Яков смотрит на одного, на другого, значит, тот, а может быть, этот готовы применить силу. Яков хочет знать, кто именно.
— Ты не можешь удержать их? — спрашивает он.
— Каким образом? — спрашивает Миша. — Я бы рад. Но ты можешь меня научить как?
— Скажи им, я его так спрятал, что они ни за что не найдут, — говорит Яков.
— Это я скажу, — говорит Миша.
Дома Яков строжайшим образом запрещает Лине находиться в его комнате, когда его нет, из осторожности он не оставляет больше ключа в дверной раме, теперь его там нет ни для Лины, ни для кого-либо другого. Она должна сидеть у себя на чердаке, он приносит ей наверх, чтобы она не скучала, книгу об Африке, по ней она может научиться читать, от этого больше пользы, чем от болтания по улице и ничегонеделания.
Последующие дни становятся тяжким испытанием для истрепанных нервов Якова, приходится сидеть сложа руки и ждать освободителей и насильников, и об обоих неизвестно, придут они или нет. Миша говорит, что он понятия не имеет, изменила ли партия противников свои намерения, с тех пор как заметили его симпатию к Якову — когда он предложил свои услуги в качестве посредника, — его не допускают на обсуждение, несмотря на все заслуги. Более того, и на него падает частичка презрения, то же самое по отношению к Ковальскому.
Я не задумывался над тем, как я сам отношусь к этому, на какой стороне стою, друг я Якову или враг. Но насколько я себя знаю и вспоминая, как много значили для меня его ежедневные сообщения, я его враг, и притом из злейших. Будем считать, что я решительно выступаю за то, чтобы не поддаваться на его отговорки и отнять у него радио как можно скорее, лучше сегодня, чем завтра. Многие со мной согласны, но слово берут евреи, думающие иначе, например, те, кто с самого начала считали радио опасностью.
Они в глубине души довольны поворотом в поведении Якова, они говорят: «Нечего сразу поднимать такой крик! Русские так и так придут, если придут вообще».
Другие же считают: «Подождем еще немножко, может быть, Гейм сам образумится».

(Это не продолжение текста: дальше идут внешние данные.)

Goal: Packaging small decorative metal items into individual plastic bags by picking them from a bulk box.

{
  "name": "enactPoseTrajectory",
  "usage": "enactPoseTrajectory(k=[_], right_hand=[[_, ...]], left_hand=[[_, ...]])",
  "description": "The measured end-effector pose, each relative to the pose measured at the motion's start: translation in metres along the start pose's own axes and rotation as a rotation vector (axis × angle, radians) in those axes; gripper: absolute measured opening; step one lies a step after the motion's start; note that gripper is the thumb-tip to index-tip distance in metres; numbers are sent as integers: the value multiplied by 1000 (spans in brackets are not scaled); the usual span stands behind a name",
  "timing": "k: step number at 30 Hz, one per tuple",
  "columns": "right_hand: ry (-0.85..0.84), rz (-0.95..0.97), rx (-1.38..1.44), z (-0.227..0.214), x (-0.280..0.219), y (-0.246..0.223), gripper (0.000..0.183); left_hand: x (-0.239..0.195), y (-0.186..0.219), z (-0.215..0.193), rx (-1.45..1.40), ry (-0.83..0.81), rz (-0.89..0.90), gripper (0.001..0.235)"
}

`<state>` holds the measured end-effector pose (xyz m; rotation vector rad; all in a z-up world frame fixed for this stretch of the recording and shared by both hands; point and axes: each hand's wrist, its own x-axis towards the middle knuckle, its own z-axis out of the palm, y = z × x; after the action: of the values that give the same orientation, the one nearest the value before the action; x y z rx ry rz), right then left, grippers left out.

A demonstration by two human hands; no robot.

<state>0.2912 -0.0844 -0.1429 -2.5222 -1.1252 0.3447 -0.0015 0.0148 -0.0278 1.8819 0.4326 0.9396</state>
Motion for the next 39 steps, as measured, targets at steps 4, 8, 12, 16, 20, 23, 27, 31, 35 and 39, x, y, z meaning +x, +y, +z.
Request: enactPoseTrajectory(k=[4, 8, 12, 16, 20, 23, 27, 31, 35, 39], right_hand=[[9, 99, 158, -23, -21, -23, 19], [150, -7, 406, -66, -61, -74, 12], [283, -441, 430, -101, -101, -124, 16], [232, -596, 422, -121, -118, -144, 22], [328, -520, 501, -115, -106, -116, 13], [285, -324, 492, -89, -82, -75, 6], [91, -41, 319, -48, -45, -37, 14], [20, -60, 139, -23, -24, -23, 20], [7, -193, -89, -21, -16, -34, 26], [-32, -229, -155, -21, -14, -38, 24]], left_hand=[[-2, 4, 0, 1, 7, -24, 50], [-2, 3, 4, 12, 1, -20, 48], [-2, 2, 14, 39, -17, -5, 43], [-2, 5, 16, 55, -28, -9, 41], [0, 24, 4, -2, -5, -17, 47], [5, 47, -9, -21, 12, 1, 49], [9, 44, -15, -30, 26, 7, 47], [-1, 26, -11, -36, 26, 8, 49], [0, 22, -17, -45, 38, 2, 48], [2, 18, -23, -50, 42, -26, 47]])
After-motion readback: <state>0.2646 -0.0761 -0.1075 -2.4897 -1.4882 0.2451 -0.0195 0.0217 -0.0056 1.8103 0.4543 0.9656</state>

Так или иначе, но к нему не вломились — в том конце, который я придумал.
Эти трудные дни стали испытанием для нервов Якова и в другом отношении; в один прекрасный день он вынужден был прийти к выводу, что остался верен своей уже теперь почти старой привычке, опять переоценил свои силы. Он был убежден, что волна враждебности, появление которой он должен был предвидеть, глубоко его не заденет, он сможет перенести ее без потерь, он подбадривал себя мыслью, что у него есть опыт в таких вещах, все годы в его кафе были, по существу, тем же — борьбой одного против всех. Это было легкомысленное и ошибочное заключение. Оно не учитывало времени после Безаники, когда Яков купался в благожелательности, симпатии и уважении, в уверениях, что незаменим, — к этому до смешного быстро привыкаешь. А теперь отношение к нему прямо противоположное, самое большее через десять дней волна враждебности накроет его с головой, и невозможно перенести презрение.